本件の審理経過等に鑑みると、保証金額を300万円とし、共犯者その他の関係人との接触禁止等の条件を付した上で被告人の保釈を許可した原々審の判断が不合理であるとはいえないのであって、このような不合理とはいえない原々決定を、裁量の範囲を超えたものとして取り消し、保釈請求を却下した原決定には、刑訴法90条、426条の解釈適用を誤った違法があり、これが決定に影響を及ぼし、原決定を取り消さなければ著しく正義に反するものと認められる。
<解説>
解説①
●
刑訴法 第90条〔裁量保釈〕
裁判所は、適当と認めるときは、職権で保釈を許すことができる。
~
基本的に保釈の判断は現に審理を担当している受訴裁判所の自由な裁量に委ねられている。
「適当と認めるとき」とは、完全な自由裁量を認める趣旨ではなく、合理性のあるものでなければならない。
判例(最高裁昭和29.7.7):
保釈許可決定に対して、抗告裁判所は、同決定が違法かどうかにとどまらず、それが不当であるかも審査できる。
~
ここにいう不当との意味は、抗告審が基本的には事後審の性質を有することや前記の刑訴法に照らせば、受訴裁判所の裁量の範囲内にとどまる判断について抗告審の心証と異なる場合(すなわち、抗告審が受訴裁判所の立場であれば裁量保釈しあにという場合)をいうのではなく、受訴裁判所の判断が委ねられた裁量の範囲を逸脱して不合理である場合をいう。
⇒
抗告審が、受訴裁判所の判断を覆す場合には、その判断が不合理であることを示すことになる。
●
チョコレート缶事件判決(最高裁H24.2.13)を機に、控訴審が原則として事後審であることを踏まえ、事実誤認があるという場合には、一審判決の事実認定が論理則、経験則に照らして不合理であることを具体的に示すよう運用。
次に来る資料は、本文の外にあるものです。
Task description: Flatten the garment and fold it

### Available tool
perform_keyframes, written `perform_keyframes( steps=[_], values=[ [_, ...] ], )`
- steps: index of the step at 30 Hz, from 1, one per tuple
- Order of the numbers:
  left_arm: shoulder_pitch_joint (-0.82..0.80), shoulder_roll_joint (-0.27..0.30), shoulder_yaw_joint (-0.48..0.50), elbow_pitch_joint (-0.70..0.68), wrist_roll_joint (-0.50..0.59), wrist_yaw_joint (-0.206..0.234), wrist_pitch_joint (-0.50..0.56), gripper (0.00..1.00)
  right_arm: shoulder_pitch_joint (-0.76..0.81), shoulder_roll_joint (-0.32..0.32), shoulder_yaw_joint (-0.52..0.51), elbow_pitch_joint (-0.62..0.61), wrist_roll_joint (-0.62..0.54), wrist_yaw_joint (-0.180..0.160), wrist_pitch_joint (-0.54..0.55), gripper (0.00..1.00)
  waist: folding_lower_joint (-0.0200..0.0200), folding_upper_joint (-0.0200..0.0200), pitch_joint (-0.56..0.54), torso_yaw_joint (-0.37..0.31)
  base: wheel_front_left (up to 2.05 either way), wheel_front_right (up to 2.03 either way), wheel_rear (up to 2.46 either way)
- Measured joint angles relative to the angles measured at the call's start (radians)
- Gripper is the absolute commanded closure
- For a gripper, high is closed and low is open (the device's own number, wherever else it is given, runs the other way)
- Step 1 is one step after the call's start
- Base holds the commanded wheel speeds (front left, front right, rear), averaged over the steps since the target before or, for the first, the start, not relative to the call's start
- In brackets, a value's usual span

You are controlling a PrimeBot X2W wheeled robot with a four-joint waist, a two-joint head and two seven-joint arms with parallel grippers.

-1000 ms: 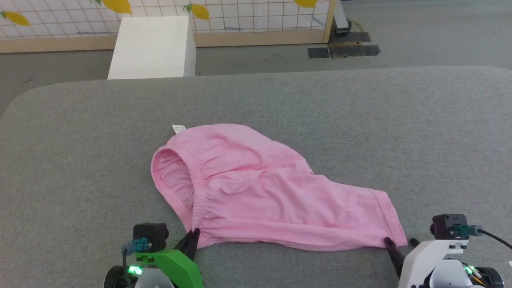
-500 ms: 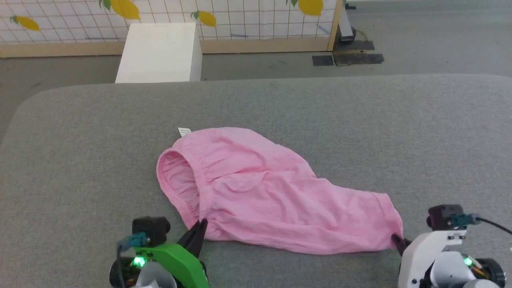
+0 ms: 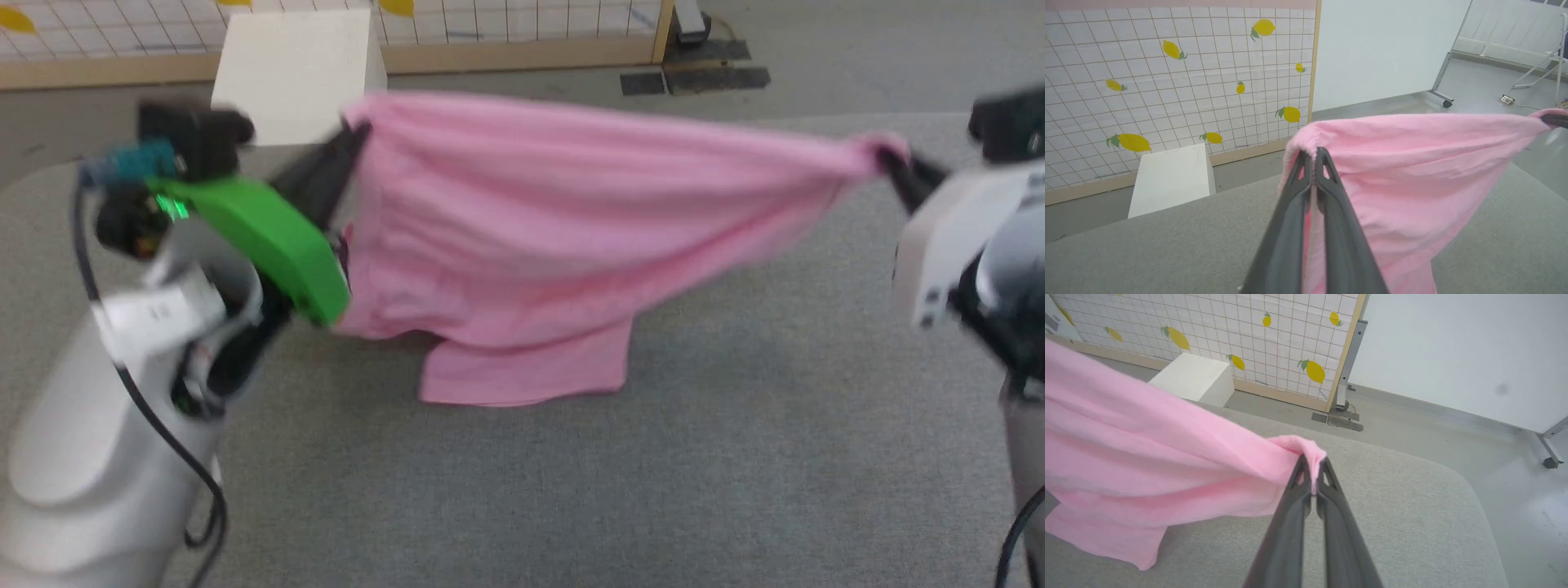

①抗告審も基本的には事後審であること、②受訴裁判所による裁量保釈における裁量の範囲が事実認定の場面以上に大きい
⇒裁量保釈に関する抗告審においても、受訴裁判所の判断が不合理であることを具体的に示すべき。
<規定>
刑訴法 第432条〔準用規定〕
第四百二十四条、第四百二十六条及び第四百二十七条の規定は、第四百二十九条及び第四百三十条の請求があつた場合にこれを準用する。
刑訴法 第423条〔抗告の手続〕
抗告をするには、申立書を原裁判所に差し出さなければならない。
②原裁判所は、抗告を理由があるものと認めるときは、決定を更正しなければならない。抗告の全部又は一部を理由がないと認めるときは、申立書を受け取つた日から三日以内に意見書を添えて、これを抗告裁判所に送付しなければならない。
解説②
●
本決定は受訴裁判所による保釈の判断に関するものであり、第一回公判期日までの裁判官による保釈の判断については、別途の考慮が必要。
①現に審理を担当し、証拠調べ等を通じて心証を形成している受訴裁判所の裁量の範囲>②具体的な審理が全く始まっていない段階で、予断排除の要請から受訴裁判所に代わって判断するにすぎない裁判官の裁量
保釈許可決定にせよ保釈却下決定にせよ、決定書には詳細な理由までは付されないのが通常。
第1回公判期日前の保釈の判断に対する準抗告については、意見書の送付もされない(刑訴法432条は423条を準用していない。)。
⇒(第一回公判期日までの場合)考慮要素が多岐にわたる裁量保釈の判断について、準抗告審が保釈担当裁判官の判断をうかがい知ることにも限界がある。
●
判断権者によって保釈の判断が分かれ得るような事案であれば、保釈を認め、あるいは却下した理由を意見書に具体的に記載すべき。
裁判所と両当事者間で了解されている審理や追起訴の予定など、受訴裁判所が判断に際して考慮したが記録に現れていない事情について記載するのが適当なこともある(条解刑訴)。
意見書に具体的な記載がない場合⇒抗告審としては、一件記録からうかがわれる受訴裁判所の判断の理由について検討し、受訴裁判所と異なる結論に至るときには、記録からうかがわれた受訴裁判所の判断が不合理であることを相応の根拠をもって説示すれば、本決定の要請を満たしている。
意見書の送付がない準抗告でも同様。